Любил парнишка эти травокосы за рекой. Любил небольшие плоты, на которых они с отцом копны сплавляли на тот берег. Ставили скирду на огороде – до небес доставала макушкой. Опасаясь дождя, который неспроста зовётся дождь-сеногной, они эту скирду накрывали разными клеёнками, кусками шифера – не скирда, а прямо-таки дом какой-то, круглый.
Отец, бывало, похохатывал:
– Без окошек, без дверей, полна горница людей. Что это?
– Огурец.
– Не угадал. Скирда. Вот эта вот.
– А какие люди там?
– А такие же, какие в огурце.
Они смотрели друг на друга и смеялись. Хорошо им было; на всю зиму сена заготовили, так что ж не посмеяться.
И вот зимой однажды, после Рождества, приключалась такая история.
4
После Рождества небольшое, но красивое село всегда стояло в серебряных сугробах «до бровей». Богатые были снега втапоры, как сказали бы в старину. Втапоры – или в ту пору – снеговья под берегом насыпалось столько, что деревьев не видно. А деревья были там под берегом – древние кряжистые тополя – метров двадцать ростом. И от этих тополей-богатырей только веточки там и тут торчали, словно две-три волосинки на макушке. Такие вот были богатые снега. Ага. Ну и дедушка-мороз, конечно, был – нечета сегодняшним заморышам. По дворам да по избам втапоры ходили такие деды – в дверь с трудом протискивались. Сегодняшнего ряженого «деда», который и поздравлять-то начал лишь после обеда, пятая чарка шатает, а десятая замертво может свалить. А прежнего деда – ведёрком самогона не смутишь с утра; дерябнет, крякнет, и закуску забудет спросить; стоит, подлец, и ждёт, когда ему ещё примерно столько же преподнесут.
Ну, это, как вы понимаете, байка про старинного деда-мороза в человеческом облике, что называется. В маскарадном обличии. А были и другие Деды-Морозы, те, о которых сказано: без рук, без ног, а рисовать умеют. Это – настоящий Дед-Мороз. Природный. Это он всегда по улочкам бродил, скрипя снегами, куржаки на деревьях развешивал и искрящимся чистым алмазом резал по оконному стеклу затейливые тонкие узоры.

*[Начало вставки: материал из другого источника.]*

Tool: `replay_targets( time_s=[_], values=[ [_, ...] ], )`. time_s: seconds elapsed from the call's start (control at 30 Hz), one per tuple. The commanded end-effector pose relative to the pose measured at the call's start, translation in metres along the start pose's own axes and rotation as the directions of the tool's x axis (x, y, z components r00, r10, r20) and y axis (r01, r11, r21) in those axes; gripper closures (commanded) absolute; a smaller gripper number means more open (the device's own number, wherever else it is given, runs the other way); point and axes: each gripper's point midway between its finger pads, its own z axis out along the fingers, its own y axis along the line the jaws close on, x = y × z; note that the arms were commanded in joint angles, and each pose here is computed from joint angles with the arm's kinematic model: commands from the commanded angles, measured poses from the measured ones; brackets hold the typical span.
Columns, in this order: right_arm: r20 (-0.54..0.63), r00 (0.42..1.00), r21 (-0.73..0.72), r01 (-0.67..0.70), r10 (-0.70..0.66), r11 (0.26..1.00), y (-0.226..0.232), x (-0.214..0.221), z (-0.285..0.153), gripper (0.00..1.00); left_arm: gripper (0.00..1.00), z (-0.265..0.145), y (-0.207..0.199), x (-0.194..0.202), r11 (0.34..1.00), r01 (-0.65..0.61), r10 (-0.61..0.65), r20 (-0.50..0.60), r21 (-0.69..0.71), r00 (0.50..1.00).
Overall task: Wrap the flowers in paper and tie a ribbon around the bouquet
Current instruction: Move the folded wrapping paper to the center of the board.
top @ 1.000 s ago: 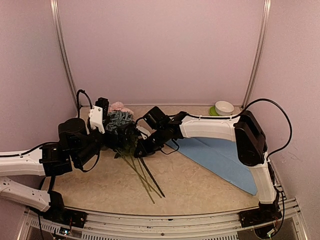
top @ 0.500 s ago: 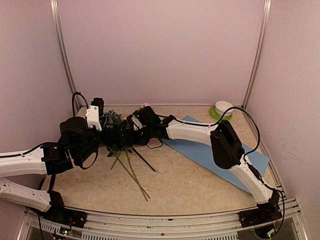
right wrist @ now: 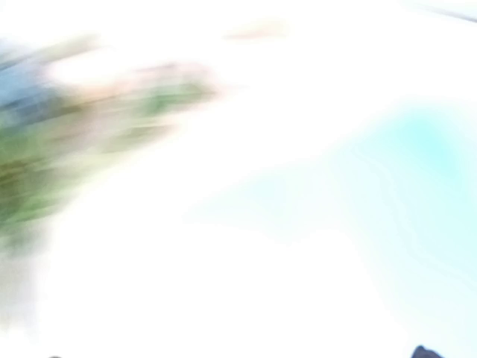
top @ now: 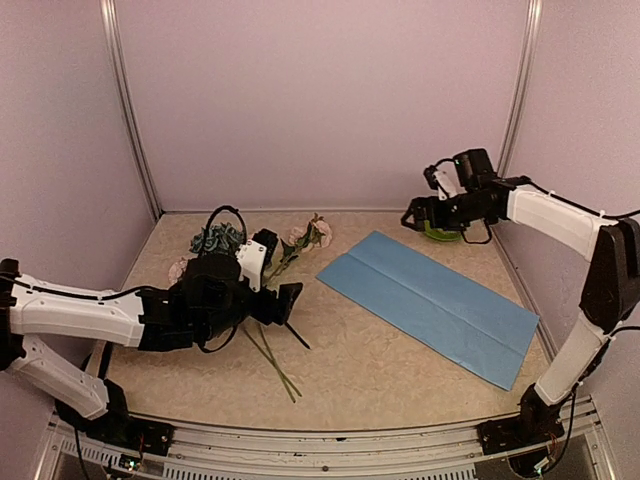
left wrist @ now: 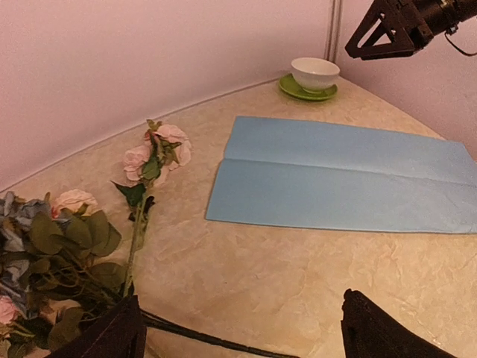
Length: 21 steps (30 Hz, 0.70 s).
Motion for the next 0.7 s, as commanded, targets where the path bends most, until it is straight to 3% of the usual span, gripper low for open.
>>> replay_targets(
  time_s=[0.0, 0.13, 0.33, 0.67],
  values=[
    [-0.139, 0.978, 0.202, -0.128, 0.158, 0.971, -0.119, 0.083, -0.015, 0.00, 0.13, 0.032, -0.059, -0.003, 0.984, -0.064, 0.068, -0.022, 0.167, 0.997],
    [-0.089, 0.948, 0.288, -0.270, 0.306, 0.919, -0.197, 0.106, -0.032, 0.00, 0.17, 0.080, -0.112, 0.028, 0.948, -0.128, 0.169, -0.124, 0.290, 0.978],
    [-0.179, 0.922, 0.381, -0.257, 0.343, 0.888, -0.252, 0.128, -0.011, 0.00, 0.24, 0.134, -0.161, 0.071, 0.908, -0.128, 0.237, -0.238, 0.398, 0.942],
    [-0.315, 0.867, 0.317, -0.286, 0.385, 0.904, -0.245, 0.169, 0.012, 0.09, 0.25, 0.177, -0.172, 0.125, 0.922, -0.133, 0.262, -0.332, 0.364, 0.906]
  ],
)
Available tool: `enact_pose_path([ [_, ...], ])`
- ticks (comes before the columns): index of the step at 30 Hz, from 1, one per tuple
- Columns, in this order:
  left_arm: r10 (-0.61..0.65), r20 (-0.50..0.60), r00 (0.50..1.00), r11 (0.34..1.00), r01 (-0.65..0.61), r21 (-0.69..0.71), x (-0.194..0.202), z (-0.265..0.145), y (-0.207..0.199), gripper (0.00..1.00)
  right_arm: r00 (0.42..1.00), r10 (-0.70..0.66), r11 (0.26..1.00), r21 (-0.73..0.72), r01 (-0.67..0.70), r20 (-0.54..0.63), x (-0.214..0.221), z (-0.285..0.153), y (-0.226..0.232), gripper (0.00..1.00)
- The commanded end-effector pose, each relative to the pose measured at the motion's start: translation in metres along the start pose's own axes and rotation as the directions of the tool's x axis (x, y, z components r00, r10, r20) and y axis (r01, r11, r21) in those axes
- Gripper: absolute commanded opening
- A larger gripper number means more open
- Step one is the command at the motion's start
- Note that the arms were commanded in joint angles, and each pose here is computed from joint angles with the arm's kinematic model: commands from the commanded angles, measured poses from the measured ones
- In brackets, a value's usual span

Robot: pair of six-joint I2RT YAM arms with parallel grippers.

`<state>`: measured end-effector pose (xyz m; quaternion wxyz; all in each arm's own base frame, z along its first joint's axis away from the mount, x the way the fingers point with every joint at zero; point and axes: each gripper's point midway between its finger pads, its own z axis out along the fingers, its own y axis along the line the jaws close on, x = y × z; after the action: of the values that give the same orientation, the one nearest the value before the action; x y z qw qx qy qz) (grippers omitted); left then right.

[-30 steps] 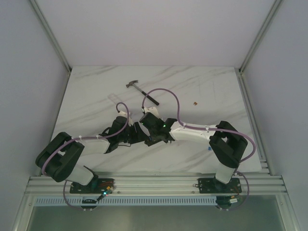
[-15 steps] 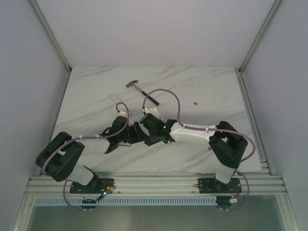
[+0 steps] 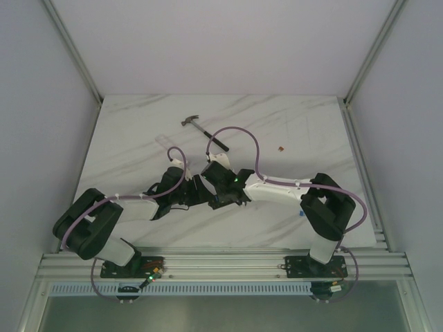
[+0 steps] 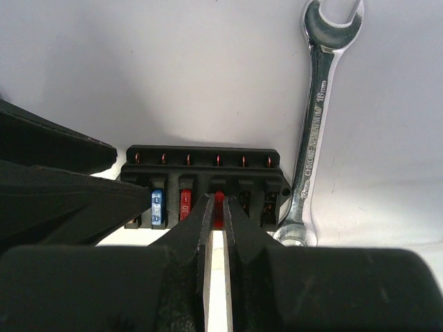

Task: Snap on the fuse box
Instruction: Install the fuse at the fuse box base.

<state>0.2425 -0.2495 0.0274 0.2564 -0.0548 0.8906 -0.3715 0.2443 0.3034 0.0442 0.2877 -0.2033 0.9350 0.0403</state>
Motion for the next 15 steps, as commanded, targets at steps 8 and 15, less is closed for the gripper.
enact_pose_path([
  [8, 0.012, -0.068, 0.998, 0.987, -0.023, -0.158, 0.022, 0.000, 0.044, 0.51, 0.949, -0.068, 0.987, 0.116, 0.108, -0.307, 0.073, 0.003, -0.040, 0.00],
  [15, 0.010, -0.070, 0.997, 0.988, -0.020, -0.155, 0.021, 0.001, 0.043, 0.51, 0.928, -0.069, 0.987, 0.111, 0.117, -0.366, 0.085, 0.012, -0.037, 0.00],
])
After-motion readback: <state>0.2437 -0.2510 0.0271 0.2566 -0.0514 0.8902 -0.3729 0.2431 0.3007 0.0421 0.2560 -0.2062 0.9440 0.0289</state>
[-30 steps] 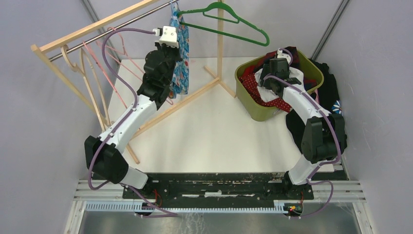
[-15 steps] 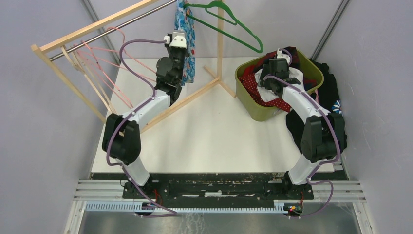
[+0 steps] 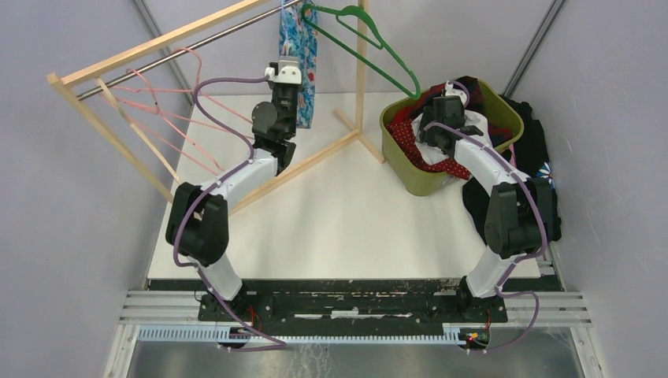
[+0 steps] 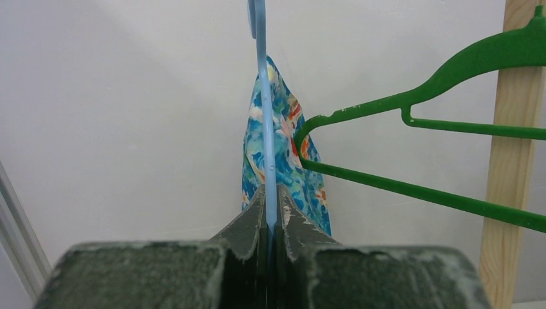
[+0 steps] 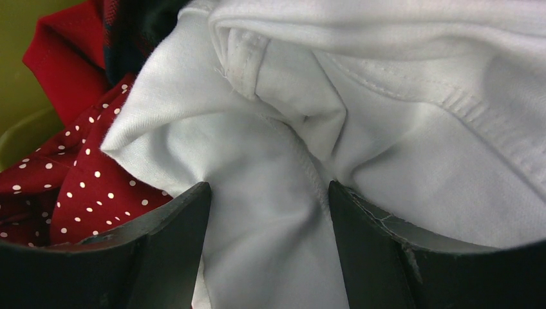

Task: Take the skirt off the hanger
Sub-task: Pick up the hanger from the clothesline.

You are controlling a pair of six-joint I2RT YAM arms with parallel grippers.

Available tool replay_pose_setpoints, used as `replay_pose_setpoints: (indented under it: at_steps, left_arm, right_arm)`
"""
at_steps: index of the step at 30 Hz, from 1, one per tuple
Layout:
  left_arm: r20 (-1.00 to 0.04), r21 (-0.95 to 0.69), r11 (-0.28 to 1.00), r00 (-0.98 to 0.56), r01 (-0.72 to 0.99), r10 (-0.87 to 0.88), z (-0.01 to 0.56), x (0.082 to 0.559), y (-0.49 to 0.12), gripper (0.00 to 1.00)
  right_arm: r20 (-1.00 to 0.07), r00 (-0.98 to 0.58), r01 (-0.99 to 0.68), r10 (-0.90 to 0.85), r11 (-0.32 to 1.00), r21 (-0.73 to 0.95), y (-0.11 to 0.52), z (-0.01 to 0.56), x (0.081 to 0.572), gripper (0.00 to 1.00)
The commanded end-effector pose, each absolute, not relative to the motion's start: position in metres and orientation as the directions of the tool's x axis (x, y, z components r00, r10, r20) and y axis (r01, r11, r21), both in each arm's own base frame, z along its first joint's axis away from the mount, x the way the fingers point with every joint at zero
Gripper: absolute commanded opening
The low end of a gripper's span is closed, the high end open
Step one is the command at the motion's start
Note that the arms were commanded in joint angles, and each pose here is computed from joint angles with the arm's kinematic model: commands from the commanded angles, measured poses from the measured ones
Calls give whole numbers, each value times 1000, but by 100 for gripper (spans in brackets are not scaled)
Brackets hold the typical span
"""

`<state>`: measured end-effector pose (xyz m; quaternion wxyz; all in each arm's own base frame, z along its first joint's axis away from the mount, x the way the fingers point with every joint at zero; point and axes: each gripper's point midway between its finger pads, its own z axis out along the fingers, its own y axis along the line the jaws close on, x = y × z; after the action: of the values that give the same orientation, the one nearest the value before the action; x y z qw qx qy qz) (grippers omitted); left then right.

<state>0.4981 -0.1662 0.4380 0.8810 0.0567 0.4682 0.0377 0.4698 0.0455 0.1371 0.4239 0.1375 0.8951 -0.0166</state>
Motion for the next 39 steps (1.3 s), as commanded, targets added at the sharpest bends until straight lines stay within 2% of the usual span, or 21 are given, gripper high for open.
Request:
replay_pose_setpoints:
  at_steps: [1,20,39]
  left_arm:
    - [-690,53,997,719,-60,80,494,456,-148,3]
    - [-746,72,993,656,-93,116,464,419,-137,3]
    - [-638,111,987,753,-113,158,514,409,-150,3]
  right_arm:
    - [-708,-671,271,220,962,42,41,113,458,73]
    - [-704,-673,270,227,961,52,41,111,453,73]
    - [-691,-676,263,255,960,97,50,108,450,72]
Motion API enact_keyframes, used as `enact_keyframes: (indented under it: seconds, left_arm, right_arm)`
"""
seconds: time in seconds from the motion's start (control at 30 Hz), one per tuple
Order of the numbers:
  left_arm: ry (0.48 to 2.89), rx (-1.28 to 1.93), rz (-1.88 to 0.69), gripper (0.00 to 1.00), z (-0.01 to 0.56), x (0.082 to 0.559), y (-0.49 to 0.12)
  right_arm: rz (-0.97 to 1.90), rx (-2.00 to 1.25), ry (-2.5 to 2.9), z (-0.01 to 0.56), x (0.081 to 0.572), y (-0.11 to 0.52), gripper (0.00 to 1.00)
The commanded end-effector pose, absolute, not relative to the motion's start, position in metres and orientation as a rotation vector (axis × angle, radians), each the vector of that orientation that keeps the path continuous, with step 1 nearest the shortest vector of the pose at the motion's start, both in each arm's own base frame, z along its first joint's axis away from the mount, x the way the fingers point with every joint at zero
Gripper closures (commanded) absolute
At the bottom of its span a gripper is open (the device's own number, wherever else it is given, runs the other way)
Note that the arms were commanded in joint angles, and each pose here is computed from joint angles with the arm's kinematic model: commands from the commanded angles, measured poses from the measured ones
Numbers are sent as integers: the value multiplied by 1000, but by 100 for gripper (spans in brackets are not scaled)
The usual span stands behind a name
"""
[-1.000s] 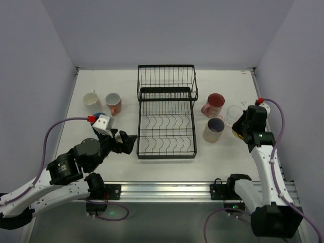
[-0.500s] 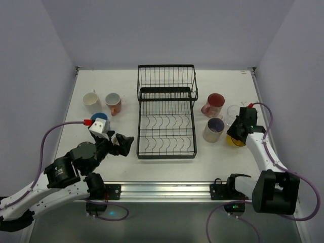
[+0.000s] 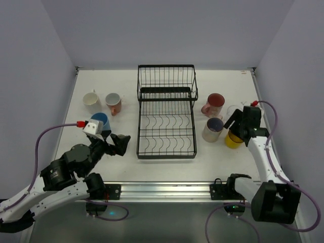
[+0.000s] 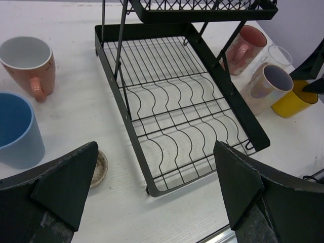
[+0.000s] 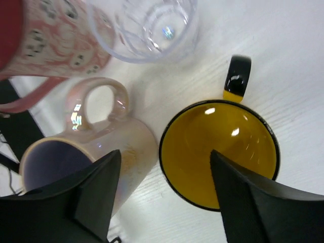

Но не только этим безобидным и весёлым делом занимался настоящий Дед-Мороз – и человека мог загубить.
Парнишке запомнилось морозное утро. Студёный туман. Воздух прямо под окном стуманился в палисаднике – белым пирогом дрожит.
– А батя где? – спросил русоголовый мальчик, выйдя из детской комнаты.
– Батя в лесу.
– За ёлкой.
– За тёлкой, – проворчала мать. – Погорельцу помогать поехали.
– Какому погорельцу?
– А ты забыл? Заспал?
Парнишка, зевая, почесал затылок и через минуту «вычесал» смутное воспоминание.
– А-а, – сказал он, опять зевнув. – Понятно.
Старшие, среди которых был и отец, с вечера договорились подняться пораньше, и вот теперь они где-то за рекой в бору трудились: погорельцу одному лес помогали готовить для новой избы.